[TASK] Whenever a line below holds the word "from", count it; please give only the final number.

-- Opening Marker --

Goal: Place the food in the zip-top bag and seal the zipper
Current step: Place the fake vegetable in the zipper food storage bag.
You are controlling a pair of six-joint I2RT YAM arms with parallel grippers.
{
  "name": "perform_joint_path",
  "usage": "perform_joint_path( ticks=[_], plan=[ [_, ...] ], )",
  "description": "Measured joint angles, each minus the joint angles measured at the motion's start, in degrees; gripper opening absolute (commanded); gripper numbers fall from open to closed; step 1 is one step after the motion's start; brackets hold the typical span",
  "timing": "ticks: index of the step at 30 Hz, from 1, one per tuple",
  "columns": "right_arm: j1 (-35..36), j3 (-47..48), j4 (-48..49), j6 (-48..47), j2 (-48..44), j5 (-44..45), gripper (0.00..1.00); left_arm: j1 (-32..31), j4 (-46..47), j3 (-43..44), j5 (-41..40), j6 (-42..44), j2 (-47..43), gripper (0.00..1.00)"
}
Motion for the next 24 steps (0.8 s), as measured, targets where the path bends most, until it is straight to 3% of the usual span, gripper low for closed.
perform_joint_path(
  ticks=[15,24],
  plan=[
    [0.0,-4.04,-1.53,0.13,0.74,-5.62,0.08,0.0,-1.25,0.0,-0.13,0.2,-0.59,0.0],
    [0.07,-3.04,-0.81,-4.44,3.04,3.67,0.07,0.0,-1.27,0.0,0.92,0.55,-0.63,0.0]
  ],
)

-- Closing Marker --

[SOLUTION] 2